• [Source information]
+++

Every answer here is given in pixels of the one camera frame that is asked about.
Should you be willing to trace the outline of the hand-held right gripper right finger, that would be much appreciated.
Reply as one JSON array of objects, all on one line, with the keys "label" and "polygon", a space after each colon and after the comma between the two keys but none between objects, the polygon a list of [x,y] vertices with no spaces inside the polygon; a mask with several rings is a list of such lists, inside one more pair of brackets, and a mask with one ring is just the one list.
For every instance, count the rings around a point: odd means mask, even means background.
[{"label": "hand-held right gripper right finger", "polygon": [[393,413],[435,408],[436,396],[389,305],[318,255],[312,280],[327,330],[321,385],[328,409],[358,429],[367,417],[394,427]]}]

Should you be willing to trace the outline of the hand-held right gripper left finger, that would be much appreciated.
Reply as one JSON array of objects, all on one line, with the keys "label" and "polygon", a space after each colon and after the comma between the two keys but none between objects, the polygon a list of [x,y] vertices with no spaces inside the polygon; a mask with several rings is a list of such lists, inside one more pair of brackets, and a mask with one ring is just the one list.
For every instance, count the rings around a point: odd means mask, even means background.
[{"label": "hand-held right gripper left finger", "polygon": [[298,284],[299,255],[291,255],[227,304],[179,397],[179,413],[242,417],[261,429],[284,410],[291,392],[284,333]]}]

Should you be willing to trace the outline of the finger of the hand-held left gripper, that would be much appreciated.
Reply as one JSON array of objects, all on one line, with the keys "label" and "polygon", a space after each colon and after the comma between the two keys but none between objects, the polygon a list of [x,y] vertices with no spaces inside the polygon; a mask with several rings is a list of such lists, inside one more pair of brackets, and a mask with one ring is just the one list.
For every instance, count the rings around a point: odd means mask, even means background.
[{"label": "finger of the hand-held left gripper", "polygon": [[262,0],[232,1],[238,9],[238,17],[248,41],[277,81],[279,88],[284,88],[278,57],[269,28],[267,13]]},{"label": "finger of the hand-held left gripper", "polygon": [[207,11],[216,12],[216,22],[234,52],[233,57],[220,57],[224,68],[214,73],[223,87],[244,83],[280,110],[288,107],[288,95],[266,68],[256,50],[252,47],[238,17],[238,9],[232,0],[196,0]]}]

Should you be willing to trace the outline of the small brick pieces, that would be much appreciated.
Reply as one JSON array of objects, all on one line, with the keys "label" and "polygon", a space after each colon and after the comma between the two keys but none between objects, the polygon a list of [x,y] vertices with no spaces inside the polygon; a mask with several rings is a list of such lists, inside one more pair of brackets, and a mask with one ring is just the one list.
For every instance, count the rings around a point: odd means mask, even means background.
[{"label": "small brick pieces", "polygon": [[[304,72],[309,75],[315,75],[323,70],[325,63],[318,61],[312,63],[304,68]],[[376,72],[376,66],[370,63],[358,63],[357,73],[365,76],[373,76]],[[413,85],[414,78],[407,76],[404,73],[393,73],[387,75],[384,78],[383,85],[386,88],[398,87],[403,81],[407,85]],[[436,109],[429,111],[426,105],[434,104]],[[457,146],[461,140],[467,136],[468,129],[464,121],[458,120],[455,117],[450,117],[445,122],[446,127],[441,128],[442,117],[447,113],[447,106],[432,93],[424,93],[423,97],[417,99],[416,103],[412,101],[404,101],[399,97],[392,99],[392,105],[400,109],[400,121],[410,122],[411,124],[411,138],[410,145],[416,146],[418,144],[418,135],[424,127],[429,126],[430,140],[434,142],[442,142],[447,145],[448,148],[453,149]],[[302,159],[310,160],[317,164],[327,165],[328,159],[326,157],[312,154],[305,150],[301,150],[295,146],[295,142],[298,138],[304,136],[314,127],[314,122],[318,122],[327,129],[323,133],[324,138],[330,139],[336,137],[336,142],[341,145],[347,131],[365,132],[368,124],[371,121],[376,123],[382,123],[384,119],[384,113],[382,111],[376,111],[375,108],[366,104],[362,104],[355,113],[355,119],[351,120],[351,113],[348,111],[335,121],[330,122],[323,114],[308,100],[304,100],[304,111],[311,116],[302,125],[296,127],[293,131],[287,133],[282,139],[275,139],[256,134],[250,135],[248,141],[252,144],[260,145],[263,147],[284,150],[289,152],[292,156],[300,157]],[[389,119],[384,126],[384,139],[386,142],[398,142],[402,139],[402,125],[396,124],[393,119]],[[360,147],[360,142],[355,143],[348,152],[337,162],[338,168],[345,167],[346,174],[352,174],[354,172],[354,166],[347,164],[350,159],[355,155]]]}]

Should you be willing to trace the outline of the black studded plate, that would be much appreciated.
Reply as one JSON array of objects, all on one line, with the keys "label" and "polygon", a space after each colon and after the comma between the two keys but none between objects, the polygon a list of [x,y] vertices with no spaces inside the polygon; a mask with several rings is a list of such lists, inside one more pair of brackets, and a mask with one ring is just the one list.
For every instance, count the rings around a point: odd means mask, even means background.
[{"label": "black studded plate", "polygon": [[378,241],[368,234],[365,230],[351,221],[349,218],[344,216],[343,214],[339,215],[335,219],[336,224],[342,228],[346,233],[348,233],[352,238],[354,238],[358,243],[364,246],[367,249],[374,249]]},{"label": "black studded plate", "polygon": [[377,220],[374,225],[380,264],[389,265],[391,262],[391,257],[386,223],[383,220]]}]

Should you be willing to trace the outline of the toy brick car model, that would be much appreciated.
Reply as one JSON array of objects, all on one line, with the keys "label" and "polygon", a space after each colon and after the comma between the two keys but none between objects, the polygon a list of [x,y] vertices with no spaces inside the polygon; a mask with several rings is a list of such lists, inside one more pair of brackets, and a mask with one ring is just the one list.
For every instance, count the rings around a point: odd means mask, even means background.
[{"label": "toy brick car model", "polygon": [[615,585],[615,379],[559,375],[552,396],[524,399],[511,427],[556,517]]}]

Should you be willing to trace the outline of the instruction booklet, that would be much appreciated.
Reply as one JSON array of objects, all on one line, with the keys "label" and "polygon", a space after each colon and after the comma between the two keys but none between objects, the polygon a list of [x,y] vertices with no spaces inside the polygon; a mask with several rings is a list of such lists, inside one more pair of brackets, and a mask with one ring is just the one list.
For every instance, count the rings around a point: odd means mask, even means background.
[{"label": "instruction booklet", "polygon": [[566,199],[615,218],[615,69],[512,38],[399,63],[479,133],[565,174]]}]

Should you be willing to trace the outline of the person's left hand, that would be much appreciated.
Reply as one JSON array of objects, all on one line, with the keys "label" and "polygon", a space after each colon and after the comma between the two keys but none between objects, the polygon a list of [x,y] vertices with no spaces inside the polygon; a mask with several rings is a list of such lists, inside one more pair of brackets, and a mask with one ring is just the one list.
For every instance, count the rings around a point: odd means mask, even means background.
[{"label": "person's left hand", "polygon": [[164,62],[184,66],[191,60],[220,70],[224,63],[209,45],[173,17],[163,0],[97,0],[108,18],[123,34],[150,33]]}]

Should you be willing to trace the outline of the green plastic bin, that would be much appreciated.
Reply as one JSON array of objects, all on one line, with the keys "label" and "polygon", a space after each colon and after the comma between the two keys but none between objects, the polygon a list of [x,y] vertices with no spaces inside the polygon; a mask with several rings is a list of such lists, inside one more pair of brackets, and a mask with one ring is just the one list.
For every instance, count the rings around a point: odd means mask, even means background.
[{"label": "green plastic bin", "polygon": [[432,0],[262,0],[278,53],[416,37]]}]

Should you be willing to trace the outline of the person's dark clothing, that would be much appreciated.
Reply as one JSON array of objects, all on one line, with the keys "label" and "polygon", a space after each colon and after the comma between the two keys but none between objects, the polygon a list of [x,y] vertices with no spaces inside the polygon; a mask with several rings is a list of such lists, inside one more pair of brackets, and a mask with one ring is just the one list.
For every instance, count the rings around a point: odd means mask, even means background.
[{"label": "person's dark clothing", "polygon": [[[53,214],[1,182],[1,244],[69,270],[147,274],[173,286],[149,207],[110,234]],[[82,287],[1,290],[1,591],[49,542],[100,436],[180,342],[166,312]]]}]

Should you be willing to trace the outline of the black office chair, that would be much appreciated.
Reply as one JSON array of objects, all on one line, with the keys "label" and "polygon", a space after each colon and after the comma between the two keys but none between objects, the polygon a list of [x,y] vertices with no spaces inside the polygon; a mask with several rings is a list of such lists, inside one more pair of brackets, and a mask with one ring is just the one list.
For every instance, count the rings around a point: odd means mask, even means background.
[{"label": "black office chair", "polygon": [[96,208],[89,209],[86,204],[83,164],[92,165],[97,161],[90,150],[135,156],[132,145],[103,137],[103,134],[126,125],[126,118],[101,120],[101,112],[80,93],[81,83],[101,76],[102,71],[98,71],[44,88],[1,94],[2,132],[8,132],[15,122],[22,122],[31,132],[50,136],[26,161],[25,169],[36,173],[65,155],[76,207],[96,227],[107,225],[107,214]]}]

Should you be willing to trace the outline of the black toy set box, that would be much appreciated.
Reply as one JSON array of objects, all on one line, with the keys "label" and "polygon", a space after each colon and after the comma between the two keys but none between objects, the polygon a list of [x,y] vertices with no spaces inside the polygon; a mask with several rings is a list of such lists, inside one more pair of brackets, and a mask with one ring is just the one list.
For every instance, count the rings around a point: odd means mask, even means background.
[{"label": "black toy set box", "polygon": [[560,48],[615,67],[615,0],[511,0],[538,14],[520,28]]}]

+++

• [Task objective]
The lines above, from the first through the one containing "right finger, that would be much appreciated.", must be restated word for word, with nothing added.

• [Result]
Every answer here is given in pixels of the one camera frame that is asked about.
Should you be willing to trace the outline of the hand-held right gripper right finger, that would be much appreciated.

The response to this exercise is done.